Oh well, if she doesn't act right around me then she ain't ever gonna get this dick....sucks for her. I began to demand out of women that they actively do something to seduce me, to give me a reason to allow them an opportunity to be with me. If they didn't then they just get ignored bc I don't have time for a woman that isn't doing everything that she can to be with me. I began to greatly value my time and attention and decided I will only give it to women on my terms, not theirs. I realized I'm the opportunity, I'm the prize, not the other way around.

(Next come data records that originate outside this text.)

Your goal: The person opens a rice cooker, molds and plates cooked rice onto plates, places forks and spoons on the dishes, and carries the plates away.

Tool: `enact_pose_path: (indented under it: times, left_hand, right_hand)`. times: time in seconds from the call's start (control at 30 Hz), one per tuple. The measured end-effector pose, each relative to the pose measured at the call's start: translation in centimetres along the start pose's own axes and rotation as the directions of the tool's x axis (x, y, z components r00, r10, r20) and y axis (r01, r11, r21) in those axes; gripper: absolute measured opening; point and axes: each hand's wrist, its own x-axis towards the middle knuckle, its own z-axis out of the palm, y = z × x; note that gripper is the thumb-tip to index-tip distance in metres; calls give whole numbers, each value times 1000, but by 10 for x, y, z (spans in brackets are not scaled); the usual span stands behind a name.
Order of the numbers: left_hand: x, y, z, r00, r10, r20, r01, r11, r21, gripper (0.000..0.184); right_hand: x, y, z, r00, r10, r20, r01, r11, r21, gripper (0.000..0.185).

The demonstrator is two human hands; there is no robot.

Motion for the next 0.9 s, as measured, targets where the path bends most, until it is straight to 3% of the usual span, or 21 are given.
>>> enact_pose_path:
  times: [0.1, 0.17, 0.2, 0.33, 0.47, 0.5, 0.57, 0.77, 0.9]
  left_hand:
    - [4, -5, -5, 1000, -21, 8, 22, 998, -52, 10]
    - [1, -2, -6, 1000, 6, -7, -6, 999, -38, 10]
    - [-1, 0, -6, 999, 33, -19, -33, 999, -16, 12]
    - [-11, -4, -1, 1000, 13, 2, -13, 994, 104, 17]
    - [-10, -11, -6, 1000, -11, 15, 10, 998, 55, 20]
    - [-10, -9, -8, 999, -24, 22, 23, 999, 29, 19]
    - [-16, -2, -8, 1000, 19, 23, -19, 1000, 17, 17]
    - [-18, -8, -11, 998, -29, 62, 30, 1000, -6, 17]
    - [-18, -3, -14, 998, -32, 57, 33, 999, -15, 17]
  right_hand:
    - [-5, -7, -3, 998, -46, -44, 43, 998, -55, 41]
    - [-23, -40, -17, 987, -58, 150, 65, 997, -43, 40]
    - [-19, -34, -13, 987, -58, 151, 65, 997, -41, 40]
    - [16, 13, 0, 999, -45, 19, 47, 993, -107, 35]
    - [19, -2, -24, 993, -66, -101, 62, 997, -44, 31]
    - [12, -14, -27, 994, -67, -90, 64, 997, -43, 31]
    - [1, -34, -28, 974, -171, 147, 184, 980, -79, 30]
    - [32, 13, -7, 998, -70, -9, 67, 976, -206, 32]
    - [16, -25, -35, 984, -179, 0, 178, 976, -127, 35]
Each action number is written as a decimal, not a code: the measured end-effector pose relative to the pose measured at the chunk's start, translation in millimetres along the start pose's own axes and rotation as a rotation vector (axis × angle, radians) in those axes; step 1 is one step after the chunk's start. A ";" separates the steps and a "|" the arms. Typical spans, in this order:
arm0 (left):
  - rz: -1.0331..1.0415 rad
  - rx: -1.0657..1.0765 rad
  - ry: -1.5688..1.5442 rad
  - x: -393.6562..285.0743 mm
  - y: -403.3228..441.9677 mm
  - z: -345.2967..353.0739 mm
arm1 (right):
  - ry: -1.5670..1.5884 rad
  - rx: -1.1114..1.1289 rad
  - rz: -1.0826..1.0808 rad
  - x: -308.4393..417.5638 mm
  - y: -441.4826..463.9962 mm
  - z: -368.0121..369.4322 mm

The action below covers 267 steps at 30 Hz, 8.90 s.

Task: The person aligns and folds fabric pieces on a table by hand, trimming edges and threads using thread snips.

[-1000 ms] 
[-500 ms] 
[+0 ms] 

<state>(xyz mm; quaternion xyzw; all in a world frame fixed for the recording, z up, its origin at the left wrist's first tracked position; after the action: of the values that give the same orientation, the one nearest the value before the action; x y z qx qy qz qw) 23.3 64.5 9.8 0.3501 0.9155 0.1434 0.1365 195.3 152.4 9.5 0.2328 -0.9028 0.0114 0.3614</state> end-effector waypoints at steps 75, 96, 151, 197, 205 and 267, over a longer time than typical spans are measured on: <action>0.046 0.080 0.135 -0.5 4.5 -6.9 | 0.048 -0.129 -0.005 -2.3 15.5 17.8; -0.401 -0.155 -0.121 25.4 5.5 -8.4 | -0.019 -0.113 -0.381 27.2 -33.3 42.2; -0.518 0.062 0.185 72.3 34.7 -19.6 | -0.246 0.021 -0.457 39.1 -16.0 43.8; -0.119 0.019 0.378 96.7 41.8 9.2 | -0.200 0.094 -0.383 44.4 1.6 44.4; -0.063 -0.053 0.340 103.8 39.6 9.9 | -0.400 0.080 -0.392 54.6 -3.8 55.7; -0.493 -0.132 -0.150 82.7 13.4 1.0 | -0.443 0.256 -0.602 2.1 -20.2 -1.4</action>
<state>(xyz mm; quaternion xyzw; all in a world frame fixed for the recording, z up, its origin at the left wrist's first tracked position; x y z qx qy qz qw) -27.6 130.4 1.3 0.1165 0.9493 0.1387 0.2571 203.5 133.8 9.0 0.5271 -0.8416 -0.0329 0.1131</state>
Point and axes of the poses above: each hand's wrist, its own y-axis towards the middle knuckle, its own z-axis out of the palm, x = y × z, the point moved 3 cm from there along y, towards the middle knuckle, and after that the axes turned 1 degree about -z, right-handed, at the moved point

Now the last few days a funny thing has been happening. I don't see many women that can move me into an emotional place. I've become incredibly picky. The experience of feeling strong sexual attraction to a woman isn't even enough to move me. At first when you're shut down from your own nature/biology and not consciously aware of your sexual attraction for someone else as a feeling in your body, the experience of it becomes like a novelty. It was an experience I cherished, wanted to hold onto, and felt I needed to turn into sex every time. Now I just sit in it and enjoy the experience, I enjoy watching the girl I'm experiencing it with squirm as I sit there relaxed and turned on. I see women breaking their necks to look at me. Meanwhile my level of care or concern about any of it becomes less and less, it's simply an amusing and enjoyable experience. I remain focused on my work/career and have put almost no effort into women and am happier than ever. Now that isn't to say I don't want to get laid either and I'm some monk, just that I demand women show up on my terms which is I sit back and chill and they chase me and do all the work to get my attention and then perhaps I'll decide to give them a little of it. I will also say that as this is all a new experience for me, I have missed a few roof jumps. I have had women submit to me immediately and then I said the wrong thing which meant that despite the fact they chose me, my lack of experience in this new way of being kept me from being able to convert it into further interactions/sex. Instead of being upset about that I just enjoyed it as a learning experience and as part of the process. The process is the rewiring of your nervous system and behaviors to respond in a way unlike the former way in which you used to REACT rather than consciously RESPOND to the emotions you feel in any given moment. Reaction is not choice, response is a conscious choice in how you will behave.
I'm a completely new man now and in the process of becoming more and more myself everyday. Big shout out to all the guys here, especially Kidd and Flow who have helped me immensely in private sessions. The power of your mind to change your life experience is incredible and very real. It's just a matter of shattering old perceptions and stepping into a new way of seeing everything and holding that view no matter what is thrown at you, then you will slowly see your entire reality shift to match the way your mind sees reality....but first you must see it in your mind and reject attempts by people to use negative emotions to pull you back into the Matrix/old ways of being and seeing reality.